Verkehrsminister Wolfgang Tiefensee (SPD) erfuhr allerdings bereits kurz nach der Sitzung des Gremiums von dem neuerlichen Datenabgleich. Das geht aus einem Brief Mehdorns an Tiefensee hervor, der dieser Zeitung vorliegt und der das Datum von Freitag trägt. Noch am Dienstagmorgen hatte der Minister beklagt, die Bahn informiere nur "scheibchenweise" über die Aktionen. "Die Aufarbeitung der von Ihnen gestellten Fragen zu den Umständen der in den Jahren 2002-2005 durchgeführten Datenabgleiche ... wird noch Zeit in Anspruch nehmen", schrieb der Manager dem Minister. Die Bahn werde ihm die Stellungnahme "schnellstmöglich" zur Verfügung stellen. Die Bahn hat zudem die Berliner Staatsanwaltschaft gebeten, den Fall juristisch zu prüfen.
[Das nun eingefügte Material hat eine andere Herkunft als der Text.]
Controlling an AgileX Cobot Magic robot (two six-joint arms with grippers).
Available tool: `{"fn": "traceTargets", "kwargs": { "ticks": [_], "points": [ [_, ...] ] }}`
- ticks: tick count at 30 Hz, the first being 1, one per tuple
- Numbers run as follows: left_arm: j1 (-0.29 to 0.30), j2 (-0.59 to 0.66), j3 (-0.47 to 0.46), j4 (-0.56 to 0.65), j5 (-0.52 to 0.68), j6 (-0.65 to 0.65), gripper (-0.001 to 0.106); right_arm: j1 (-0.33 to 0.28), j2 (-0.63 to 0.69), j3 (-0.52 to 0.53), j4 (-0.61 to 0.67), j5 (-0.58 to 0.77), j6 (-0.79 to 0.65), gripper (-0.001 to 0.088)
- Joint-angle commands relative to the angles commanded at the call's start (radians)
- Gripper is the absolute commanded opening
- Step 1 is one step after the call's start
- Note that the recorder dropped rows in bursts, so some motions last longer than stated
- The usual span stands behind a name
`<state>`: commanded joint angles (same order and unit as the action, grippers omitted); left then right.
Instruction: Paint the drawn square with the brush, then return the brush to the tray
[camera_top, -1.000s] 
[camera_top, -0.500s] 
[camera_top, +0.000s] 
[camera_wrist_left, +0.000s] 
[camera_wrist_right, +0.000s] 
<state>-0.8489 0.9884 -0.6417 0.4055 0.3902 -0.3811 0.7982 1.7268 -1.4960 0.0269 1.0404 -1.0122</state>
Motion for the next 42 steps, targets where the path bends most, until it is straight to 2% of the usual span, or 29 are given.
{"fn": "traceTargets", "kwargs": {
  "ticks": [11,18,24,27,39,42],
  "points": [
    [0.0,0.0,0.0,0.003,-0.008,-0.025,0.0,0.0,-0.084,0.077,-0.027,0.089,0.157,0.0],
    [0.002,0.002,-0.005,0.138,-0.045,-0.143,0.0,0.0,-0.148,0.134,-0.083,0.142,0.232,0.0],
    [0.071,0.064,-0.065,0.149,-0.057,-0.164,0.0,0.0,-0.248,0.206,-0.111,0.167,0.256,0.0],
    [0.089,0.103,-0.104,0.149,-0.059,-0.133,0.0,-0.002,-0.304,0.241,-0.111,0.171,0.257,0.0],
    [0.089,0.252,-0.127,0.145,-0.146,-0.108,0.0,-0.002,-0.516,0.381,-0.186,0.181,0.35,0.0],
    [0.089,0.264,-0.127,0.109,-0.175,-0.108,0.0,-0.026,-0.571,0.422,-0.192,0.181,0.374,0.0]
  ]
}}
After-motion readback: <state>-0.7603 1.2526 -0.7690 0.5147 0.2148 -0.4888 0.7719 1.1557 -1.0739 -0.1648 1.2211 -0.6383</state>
Nur wenig Alarm beim Bundeskanzleramt

Den Gewerkschaften genügte die Entschuldigung Mehdorns nicht. "Uns reicht das nicht", sagte Klaus-Dieter Hommel, Chef der Gewerkschaft GDBA, dieser Zeitung. " Die Mitarbeiter warten auf das Wort ,Entschuldigung.'" Das Bundeskanzleramt zeigte sich wenig alarmiert. Über die neuen Vorwürfe sei man zwar noch nicht informiert worden, doch mache der Brief Mehdorns einen guten Eindruck und sei ja an alle Beschäftigten gegangen, sagte ein hohe Beamter. Die Vorwürfe müssten restlos aufgeklärt werden.

Derweil wurde bekannt, dass auch die Deutsche Telekom 2006 Daten von womöglich 100.000 Mitarbeitern mit denen ihrer Geschäftspartner abgeglichen hat. Bankverbindungen der Lieferanten seien "zu Testzwecken" mit den Lohn- und Gehaltskonten der Belegschaft verglichen worden, teilte der Konzern mit. Es habe sich aber herausgestellt, dass die Erhebung nicht aussagekräftig gewesen sei. Anders als bei der Bahn seien die Daten anonymisiert worden. Außerdem seien der Datenschutzbeauftragte sowie der Betriebsrat eingebunden gewesen.